Decoration for the End of the World
Norah Lovell, Alison Owen, Sadie Sheldon & 15 Invited Artists
John Barnes, Lee Deigaard, Marianne Desmarais, Natori Green & Wynter Diaz, Sally Heller, Jack Niven, Mary Jane Parker, Alex Podesta, Marta Rodriguez Maleck, Cynthia Scott, Maxx Sizeler, Alexis Stahl, Jenna Turner, Clifton Webb
January 8 - February 6, 2022
artist statements
When Mount Vesuvius erupted in 79 AD, the thriving city of Pompeii was frozen in its tracks. Amphitheaters were encased in pumice, but also loaves of bread and small decorative objects, the stockpile of the everyday. Seemingly, an entire populous was engaged in the desire to ornament and accrete until the last possible moment. During this global pandemic and impending climate catastrophe, we are also looking to ornament, refurbish and invent anew against the melancholy backdrop of world-endings. Curated by Norah Lovell, Decoration for the End of the World features installations and individual artworks that elaborate on the decorative realm and often the domestic interior and its furnishings as a locus for meaning-making, and storytelling. As with prior artistic movements like Bauhaus and Bloomsbury these artists reimagine the material world at a tipping pointing with new systems for living and novel ways of making a living.
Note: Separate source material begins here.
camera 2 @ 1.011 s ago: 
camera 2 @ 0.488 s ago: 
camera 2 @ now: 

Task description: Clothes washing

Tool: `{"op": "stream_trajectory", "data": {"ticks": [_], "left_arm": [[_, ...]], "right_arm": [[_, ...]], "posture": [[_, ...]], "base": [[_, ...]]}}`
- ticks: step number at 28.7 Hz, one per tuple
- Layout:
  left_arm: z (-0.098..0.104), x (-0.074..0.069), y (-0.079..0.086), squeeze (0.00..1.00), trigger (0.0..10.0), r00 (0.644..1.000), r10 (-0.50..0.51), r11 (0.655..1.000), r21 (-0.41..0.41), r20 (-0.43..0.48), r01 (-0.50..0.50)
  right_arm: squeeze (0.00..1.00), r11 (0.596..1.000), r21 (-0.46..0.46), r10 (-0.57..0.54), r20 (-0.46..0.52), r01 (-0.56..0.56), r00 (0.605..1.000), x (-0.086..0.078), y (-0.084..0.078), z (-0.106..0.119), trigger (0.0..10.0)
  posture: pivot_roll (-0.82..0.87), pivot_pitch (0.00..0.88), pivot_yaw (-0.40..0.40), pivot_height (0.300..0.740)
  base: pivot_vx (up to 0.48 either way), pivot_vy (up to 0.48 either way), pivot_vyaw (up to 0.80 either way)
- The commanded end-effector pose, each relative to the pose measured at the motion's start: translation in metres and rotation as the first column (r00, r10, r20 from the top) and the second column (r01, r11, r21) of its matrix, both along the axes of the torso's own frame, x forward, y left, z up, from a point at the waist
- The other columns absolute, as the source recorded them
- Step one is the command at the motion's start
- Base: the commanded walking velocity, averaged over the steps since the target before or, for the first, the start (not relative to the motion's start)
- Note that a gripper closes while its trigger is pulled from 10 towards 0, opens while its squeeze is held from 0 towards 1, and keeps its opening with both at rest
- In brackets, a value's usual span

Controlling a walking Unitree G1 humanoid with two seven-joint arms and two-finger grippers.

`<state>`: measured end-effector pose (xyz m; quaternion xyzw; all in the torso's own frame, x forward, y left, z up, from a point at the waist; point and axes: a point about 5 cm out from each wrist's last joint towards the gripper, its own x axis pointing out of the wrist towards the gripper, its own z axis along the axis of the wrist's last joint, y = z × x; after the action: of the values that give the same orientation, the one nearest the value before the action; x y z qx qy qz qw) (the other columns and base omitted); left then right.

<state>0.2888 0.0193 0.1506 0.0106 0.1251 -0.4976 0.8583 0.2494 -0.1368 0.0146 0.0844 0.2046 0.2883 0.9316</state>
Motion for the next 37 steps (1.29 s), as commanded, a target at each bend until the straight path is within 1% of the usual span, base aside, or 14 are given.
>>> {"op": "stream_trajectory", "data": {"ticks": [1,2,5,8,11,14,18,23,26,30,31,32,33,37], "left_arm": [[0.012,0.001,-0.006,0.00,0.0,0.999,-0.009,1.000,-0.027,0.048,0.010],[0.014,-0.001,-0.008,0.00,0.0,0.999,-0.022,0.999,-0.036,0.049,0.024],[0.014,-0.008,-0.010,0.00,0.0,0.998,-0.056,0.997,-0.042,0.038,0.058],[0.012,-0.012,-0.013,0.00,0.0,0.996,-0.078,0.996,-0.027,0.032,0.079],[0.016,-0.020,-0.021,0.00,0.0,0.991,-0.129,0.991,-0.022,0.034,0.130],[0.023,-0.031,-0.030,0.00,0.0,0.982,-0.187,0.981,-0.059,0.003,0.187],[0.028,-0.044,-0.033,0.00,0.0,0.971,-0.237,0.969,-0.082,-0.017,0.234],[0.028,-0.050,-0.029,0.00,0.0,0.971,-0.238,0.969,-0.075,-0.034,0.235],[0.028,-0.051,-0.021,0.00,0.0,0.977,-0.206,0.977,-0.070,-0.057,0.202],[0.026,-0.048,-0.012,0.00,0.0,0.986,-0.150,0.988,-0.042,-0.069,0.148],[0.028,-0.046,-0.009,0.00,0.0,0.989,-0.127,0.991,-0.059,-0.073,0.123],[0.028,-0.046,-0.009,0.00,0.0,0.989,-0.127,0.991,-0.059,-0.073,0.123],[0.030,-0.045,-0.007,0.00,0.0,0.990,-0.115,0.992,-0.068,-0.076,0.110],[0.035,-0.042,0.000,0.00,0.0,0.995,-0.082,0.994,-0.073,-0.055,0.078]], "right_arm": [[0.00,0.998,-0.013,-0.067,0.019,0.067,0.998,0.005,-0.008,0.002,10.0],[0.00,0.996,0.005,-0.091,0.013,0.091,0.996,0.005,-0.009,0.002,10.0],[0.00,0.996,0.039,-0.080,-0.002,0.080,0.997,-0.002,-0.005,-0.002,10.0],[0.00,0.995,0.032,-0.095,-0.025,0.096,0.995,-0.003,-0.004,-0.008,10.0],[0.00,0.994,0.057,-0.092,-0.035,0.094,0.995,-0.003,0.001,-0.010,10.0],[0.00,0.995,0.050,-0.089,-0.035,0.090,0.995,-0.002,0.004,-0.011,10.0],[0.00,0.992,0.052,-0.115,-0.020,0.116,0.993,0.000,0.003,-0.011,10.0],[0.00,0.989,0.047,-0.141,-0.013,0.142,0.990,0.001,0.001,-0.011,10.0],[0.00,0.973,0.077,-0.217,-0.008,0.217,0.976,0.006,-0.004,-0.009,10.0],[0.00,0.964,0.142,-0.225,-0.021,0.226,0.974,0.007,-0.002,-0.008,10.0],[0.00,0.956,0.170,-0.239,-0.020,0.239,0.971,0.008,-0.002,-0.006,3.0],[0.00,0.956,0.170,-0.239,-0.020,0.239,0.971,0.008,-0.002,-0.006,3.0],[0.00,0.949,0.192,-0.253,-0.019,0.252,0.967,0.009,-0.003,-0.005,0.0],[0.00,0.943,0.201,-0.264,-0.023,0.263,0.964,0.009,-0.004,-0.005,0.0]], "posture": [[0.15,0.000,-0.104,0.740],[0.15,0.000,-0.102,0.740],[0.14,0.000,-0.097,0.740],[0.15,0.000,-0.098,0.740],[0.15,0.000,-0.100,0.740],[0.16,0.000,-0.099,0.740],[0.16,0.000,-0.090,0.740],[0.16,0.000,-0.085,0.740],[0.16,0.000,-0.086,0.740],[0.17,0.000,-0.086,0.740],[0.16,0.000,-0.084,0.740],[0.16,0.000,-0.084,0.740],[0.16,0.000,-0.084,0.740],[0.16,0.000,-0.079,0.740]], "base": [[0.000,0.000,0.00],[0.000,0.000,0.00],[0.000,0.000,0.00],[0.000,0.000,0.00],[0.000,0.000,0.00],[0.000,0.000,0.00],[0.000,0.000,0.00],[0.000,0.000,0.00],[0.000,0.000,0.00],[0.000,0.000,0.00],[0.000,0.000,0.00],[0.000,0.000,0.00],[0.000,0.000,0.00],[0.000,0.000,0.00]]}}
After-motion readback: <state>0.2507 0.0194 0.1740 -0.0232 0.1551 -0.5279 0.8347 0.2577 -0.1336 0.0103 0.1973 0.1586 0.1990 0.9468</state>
For a collaborative portion of this larger exhibition observing world endings, both historic and at the precipice of the present moment, 15 artists were invited to interpret a museum key of Pompeii artifacts and create a corresponding mysterious ornament for a last day on earth:
Pliny the Younger survived the eruption of Vesuvius in 79 A.D. and went on to describe it as a “melancholy accident” in a series of letters. For this segment of the exhibition artists selected an object from a museum diagram of Pompeii artifacts and created a corresponding final ornament for a last day on earth--the leftovers of a melancholy accident. Like a crime scene body chalk, interiors of objects are voided, and contour lines circumscribe an unknown interior. Oracular and simultaneously mute, what stories do they contain, what do they portend? What will we choose to leave behind?